Recently, I worked with a style consult client who had a question about replacing her worn-out clothes. I don’t know about you, but I find the process of replacing beloved wardrobe items to be difficult and stressful. Once you’ve gotten used to wearing a certain item, and then absolutely worn it out, hunting down a replacement that has the same fit, quality, and characteristics can feel like a wild goose chase. It’s possible, but it’s not much fun.

So I actually talked to my client about other factors to consider, including …

Determining if an item is in need of replacement

My client showed me a pair of chinos that she’d worn almost constantly the previous summer, and asked about where to look for replacements. But the chinos were in excellent shape! I talked her out of replacing them by giving her a list of potential reasons to replace a garment:

  • Faded color, especially spotty fading which is more noticeable
  • Chronic seam problems (A single unraveling seam can be repaired easily, but if a garment is continually coming apart at the seams, that can indicate larger problems including poor construction or cheap materials.)
  • Rips, tears, or holes that cannot be easily mended
  • Stains
  • Fabric worn thin
  • Deep or noticeable scuffs or snags

This list encompasses a handful of reasons you might want to consider replacing an item, and it’s certainly up to you to make the call. But I think some of us fall into the trap of believing that pieces we wear over and over again are worn out when, in fact, we might just be tired of them! If you’re sick of a certain pair of shoes or a particular skirt, replacing it with something similar may or may not help. Examine the item to see if it’s in poor repair, and if it isn’t, think about why your instinct was to replace it.

Considering repairs

Many minor issues can be dealt with through DIY or professional repairs. For clothing, seam issues, replacement buttons and hardware, some rips and tears, and many other problems can be handled by a professional tailor or a skilled sewist. For bags and shoes, hardware, heels, zippers, and minor construction issues can often be solved by a shoe repairperson or leather specialist. If you love something but feel it might need replacing due to a flaw, consult an expert before beginning the hunt for a replacement.

Deciding if replacement is the best plan

As I mentioned above, sometimes we consider replacing items because they’ve been worn so often. That can mean they’re wardrobe staples and important to our personal styles. But it can also mean that we’re sick to death of them, and buying another similar item will be a waste of money. If you’ve worn a certain jacket a couple of times per week for months on end each summer, and this summer you feel like it needs replacing, consider if a different style or fiber might excite you more. Maybe you don’t want a close facsimile as much as you want a new, more interesting version that is equally versatile and fun to wear.

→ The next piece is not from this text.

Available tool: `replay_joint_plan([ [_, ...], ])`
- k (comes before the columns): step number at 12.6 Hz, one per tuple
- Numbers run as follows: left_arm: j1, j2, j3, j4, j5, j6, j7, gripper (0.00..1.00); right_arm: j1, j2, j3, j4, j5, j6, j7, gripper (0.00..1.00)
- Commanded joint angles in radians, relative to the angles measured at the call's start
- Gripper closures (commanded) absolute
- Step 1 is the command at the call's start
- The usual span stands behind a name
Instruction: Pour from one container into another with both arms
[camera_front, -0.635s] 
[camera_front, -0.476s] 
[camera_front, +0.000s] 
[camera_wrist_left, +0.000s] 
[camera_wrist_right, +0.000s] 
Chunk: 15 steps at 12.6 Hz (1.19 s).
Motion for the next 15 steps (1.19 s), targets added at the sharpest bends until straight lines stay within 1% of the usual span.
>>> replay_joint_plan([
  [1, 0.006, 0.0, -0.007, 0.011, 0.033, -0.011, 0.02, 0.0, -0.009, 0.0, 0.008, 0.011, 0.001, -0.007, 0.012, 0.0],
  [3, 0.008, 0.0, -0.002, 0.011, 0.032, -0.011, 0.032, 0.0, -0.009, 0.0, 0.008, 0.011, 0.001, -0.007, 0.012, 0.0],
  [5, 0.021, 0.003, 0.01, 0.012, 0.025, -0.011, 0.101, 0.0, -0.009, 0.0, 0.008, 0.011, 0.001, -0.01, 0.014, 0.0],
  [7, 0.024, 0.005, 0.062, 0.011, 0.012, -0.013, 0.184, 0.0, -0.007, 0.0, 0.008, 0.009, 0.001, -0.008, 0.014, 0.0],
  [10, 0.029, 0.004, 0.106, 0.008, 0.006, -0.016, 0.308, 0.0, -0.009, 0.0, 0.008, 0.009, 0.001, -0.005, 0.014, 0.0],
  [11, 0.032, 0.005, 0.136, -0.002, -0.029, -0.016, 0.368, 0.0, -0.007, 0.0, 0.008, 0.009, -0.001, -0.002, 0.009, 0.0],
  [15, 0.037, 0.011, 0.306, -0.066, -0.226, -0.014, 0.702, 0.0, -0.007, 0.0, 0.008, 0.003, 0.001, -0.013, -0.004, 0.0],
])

If you consider all of these influencing factors and conclude that you DO want and need to replace something, here are a few things to bear in mind:

Your search will be less frustrating if you spend time determining what you love about the item that’s being retired. Don’t just decide that you need a new pair of brown flats that are just like the old ones. Think about why you love those old ones. Is it the color? Texture? Comfort or fit? Charging yourself with finding a replacement that’s virtually identical to the item being replaced is a recipe for disaster. It will suddenly become the one item you absolutely cannot find. Anywhere.

Give yourself a long timeframe and explore as many options as possible. Again, if you decide that you must replace your pink v-neck sweater this weekend at the mall, you will find nothing but blue crew necked sweaters everywhere you turn. Look at thrift stores, online, in person, and over a relatively long period of time.

And if you find yourself becoming frustrated, ask for help. Consult with a personal shopper or sales associate at your favorite stores. Put the word out to friends over social media or e-mail. The more searchers you have on the lookout, the quicker you’ll find what you need.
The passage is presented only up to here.